Twentieth Sunday in Ordinary Time, Year A

Isaiah 56:1, 6-7; Psalm 67:2-3, 5-6, 8; Romans 11:13-15, 29-32; Matthew 15:21-28

First Reading: In the first reading, God invites all people to come and share in the promises made to Israel. Not only the Jewish people, but everyone is invited to keep the covenant and enter God’s house, which is open not to a single tribe, but to all people. Isaiah’s vision should be our vision for our churches: God’s house is “a house of prayer for all peoples.”

Psalm 67: Psalm 67 calls upon all the nations to praise God, who is king over all peoples and nations.

Second Reading: In the second reading, St. Paul continues his reflection on the Jewish people – his people. He knows that Christ is the source of salvation; and he knows that God’s promises are “irrevocable.” Not all accept Christ, or turn towards him; but God desires to “have mercy upon all.”

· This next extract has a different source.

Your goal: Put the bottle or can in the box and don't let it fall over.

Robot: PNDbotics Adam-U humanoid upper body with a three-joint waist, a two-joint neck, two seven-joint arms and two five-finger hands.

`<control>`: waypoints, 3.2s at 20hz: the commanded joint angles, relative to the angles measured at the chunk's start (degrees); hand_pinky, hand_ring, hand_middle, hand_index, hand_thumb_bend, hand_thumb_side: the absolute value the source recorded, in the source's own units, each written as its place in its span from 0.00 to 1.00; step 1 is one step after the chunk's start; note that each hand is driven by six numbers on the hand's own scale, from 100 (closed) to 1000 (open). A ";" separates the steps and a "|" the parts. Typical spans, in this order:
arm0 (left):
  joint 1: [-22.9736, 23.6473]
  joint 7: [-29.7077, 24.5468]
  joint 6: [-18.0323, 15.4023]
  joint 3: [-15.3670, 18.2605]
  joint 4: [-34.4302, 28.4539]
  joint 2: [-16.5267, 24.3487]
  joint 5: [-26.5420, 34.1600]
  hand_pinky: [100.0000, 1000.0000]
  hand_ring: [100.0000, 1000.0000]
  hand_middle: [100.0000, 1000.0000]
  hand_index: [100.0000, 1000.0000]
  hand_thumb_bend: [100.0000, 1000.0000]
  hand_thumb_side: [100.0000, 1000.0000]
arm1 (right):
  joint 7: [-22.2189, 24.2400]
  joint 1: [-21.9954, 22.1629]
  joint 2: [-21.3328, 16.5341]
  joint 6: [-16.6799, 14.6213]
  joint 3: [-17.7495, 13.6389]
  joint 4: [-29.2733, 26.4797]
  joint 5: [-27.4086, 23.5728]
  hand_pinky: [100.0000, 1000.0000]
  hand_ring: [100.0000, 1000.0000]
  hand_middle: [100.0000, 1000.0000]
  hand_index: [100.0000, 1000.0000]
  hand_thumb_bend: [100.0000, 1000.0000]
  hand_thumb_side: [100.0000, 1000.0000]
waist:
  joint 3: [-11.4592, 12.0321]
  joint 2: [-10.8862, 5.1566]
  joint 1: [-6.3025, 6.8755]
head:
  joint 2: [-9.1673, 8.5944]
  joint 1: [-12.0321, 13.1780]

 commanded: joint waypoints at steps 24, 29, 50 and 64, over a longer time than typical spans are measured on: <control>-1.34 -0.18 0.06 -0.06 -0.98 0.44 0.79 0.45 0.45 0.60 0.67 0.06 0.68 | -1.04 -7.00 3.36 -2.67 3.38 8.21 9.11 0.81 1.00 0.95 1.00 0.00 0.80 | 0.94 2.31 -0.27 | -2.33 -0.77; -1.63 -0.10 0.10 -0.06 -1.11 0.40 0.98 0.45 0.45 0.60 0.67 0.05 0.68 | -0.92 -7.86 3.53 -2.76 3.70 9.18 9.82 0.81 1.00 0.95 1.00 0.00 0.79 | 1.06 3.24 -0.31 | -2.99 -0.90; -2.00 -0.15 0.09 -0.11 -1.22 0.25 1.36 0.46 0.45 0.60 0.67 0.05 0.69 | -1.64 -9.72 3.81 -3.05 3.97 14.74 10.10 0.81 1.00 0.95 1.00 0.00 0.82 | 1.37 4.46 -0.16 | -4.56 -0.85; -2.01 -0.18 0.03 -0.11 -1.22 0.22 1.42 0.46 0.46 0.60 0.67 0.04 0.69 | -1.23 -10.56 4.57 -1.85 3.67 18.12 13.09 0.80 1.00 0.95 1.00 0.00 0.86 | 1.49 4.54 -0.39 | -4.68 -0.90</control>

Gospel: In today’s Gospel, Jesus’ healing of the Canaanite woman’s daughter (tormented by a demon) brings to the surface many issues concerning the relationship between Jews and Gentiles. The consequences of breaking boundaries seem to enlighten all to the nature of God and the ministry of Jesus.

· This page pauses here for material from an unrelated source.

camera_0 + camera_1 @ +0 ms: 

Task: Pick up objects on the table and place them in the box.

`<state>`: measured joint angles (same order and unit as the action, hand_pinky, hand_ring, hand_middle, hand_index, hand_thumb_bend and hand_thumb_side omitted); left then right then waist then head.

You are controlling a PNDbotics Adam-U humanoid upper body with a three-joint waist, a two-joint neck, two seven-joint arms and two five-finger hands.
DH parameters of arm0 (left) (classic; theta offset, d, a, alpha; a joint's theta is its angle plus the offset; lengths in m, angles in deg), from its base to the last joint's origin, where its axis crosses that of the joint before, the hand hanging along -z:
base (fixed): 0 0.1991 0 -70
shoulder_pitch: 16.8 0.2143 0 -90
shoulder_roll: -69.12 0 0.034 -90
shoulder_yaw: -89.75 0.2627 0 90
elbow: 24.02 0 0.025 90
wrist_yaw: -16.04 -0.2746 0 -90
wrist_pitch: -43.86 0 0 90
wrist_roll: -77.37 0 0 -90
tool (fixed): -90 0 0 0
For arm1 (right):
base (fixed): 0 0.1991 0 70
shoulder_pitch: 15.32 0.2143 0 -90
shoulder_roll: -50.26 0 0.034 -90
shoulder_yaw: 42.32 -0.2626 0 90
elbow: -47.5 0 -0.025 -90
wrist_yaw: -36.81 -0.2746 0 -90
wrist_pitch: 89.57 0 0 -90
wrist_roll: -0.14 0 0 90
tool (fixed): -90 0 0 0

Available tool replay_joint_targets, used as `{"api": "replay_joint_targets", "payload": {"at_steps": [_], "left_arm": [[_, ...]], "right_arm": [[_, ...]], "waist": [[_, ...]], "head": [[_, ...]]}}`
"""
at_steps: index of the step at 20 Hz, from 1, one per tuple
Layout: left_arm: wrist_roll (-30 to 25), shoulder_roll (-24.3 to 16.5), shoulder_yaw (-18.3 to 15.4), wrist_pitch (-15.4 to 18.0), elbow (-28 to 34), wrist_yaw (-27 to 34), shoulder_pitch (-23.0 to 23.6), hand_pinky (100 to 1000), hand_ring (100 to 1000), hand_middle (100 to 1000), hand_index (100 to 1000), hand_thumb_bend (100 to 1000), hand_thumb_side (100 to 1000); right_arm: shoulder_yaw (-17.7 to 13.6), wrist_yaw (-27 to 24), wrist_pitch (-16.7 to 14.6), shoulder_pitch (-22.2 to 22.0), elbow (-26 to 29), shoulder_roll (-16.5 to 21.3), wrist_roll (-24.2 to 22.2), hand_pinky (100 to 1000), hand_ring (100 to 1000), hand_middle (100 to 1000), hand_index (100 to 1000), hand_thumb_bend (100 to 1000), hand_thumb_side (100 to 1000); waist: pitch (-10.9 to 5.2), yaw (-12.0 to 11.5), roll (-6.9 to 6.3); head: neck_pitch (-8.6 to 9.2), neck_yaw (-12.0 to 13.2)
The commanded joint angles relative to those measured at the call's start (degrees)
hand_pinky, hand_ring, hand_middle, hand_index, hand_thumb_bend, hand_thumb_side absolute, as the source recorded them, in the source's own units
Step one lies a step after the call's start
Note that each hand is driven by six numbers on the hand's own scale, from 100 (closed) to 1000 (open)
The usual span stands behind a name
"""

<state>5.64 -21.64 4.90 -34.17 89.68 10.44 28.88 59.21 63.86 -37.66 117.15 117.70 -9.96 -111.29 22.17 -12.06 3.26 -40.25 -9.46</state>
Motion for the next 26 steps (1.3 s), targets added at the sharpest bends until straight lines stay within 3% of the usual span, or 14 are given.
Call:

Reflection: Today’s Gospel of the healing of the Canaanite woman’s daughter from a demon, is paired with the First Reading because of its emphasis on the extension of faith to Gentiles. Just as in the first reading foreigners who joined themselves to the Lord were welcomed as part of the Lord’s house of prayer, so too, the Gentile woman who professed her faith in Jesus, saw herself welcomed by the Lord through her daughter’s healing. In essence, barriers were broken.

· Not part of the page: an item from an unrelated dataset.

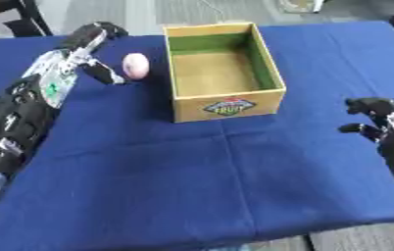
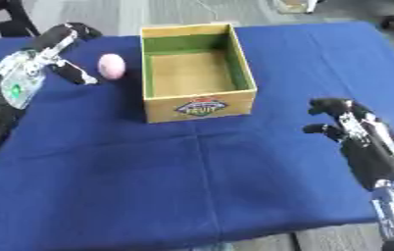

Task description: Pick up objects on the table and place them in the box.

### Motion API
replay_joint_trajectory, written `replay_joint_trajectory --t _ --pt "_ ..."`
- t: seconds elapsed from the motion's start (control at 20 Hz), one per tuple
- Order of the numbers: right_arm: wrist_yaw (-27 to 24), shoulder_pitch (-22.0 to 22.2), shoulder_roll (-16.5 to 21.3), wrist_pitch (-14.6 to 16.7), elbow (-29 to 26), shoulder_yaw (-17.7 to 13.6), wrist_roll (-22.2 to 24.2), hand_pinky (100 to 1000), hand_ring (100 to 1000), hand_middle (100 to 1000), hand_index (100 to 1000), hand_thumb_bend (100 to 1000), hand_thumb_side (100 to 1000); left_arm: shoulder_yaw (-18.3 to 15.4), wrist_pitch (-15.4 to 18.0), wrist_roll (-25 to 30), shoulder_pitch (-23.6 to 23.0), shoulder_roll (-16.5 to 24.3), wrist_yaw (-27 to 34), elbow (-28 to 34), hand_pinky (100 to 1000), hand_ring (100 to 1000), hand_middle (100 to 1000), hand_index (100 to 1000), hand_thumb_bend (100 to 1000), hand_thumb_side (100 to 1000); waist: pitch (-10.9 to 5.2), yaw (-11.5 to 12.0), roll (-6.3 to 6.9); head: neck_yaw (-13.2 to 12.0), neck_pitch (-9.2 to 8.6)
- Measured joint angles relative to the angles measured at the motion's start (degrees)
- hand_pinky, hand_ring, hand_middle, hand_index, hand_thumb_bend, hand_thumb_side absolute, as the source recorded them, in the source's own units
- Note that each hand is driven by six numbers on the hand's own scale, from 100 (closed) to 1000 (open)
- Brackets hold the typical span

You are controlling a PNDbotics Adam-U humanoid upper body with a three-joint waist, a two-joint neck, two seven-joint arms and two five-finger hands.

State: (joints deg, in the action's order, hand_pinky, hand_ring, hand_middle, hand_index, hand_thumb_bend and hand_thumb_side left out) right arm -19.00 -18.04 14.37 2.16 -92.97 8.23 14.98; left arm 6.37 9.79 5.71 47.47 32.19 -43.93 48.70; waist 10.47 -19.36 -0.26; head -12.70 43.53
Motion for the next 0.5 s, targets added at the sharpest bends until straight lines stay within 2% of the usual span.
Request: replay_joint_trajectory --t 0.2,0.3,0.5 --pt "0.1 -0.2 -0.2 0.0 0.0 0.3 0.3 645 945 619 725 100 559 -0.2 -0.1 -0.1 0.0 0.0 -0.7 -0.6 745 844 788 874 763 100 0.67 -0.5 -0.54 -0.6 -0.55" --pt "0.1 -0.2 -0.4 0.1 -0.2 0.3 0.3 645 945 619 725 100 560 -0.2 0.1 0.0 0.0 -0.2 -1.0 -0.9 736 833 772 870 752 100 0.90 -0.8 -0.61 -0.8 -0.84" --pt "0.2 -0.3 -0.6 0.1 -0.3 0.3 0.4 645 945 620 725 100 561 -0.3 0.3 0.3 0.0 -0.5 -1.3 -1.2 678 765 683 834 716 100 1.04 -1.0 -0.71 -1.0 -0.90"
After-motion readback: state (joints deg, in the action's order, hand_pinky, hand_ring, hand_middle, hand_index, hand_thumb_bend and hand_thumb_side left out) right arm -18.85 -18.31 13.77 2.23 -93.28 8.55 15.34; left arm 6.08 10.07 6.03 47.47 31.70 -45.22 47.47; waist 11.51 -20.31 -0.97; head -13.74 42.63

The consequences of breaking boundaries seem to enlighten all to the nature of God and the ministry of Jesus. Jesus crosses into Gentile territory (Tyre and Sidon) and a woman from a nation (Canaan) historically despised by Jews approaches him on behalf of her sick daughter. Both actions would have been seen as culturally negative. Yet, through the dialogue and interaction that ensues, both parties, along with the disciples and Matthew’s community, learn an important lesson. Jesus displays the typical Jewish mindset that his ministry and God’s salvation are exclusively for the Jews, referring to her as a dog, the common slur of Jews toward Gentiles. This closed mindset does not deter a mother’s love, as she reminds Jesus that even the dogs are fed scraps from the children’s table. Her faith overwhelms Jesus, who directly heals her daughter. Thus, we learn that Jews and Gentiles alike are part of God’s family.

Are we living as “one” in our own community? Living the Gospel means that we need to work to increase our unity with one another, which in turn draws us to reach out to others in mercy and compassion, no matter who they are, just like Jesus!

Question for reflection: How is my discipleship reflective of Jesus and today’s Gospel Reading?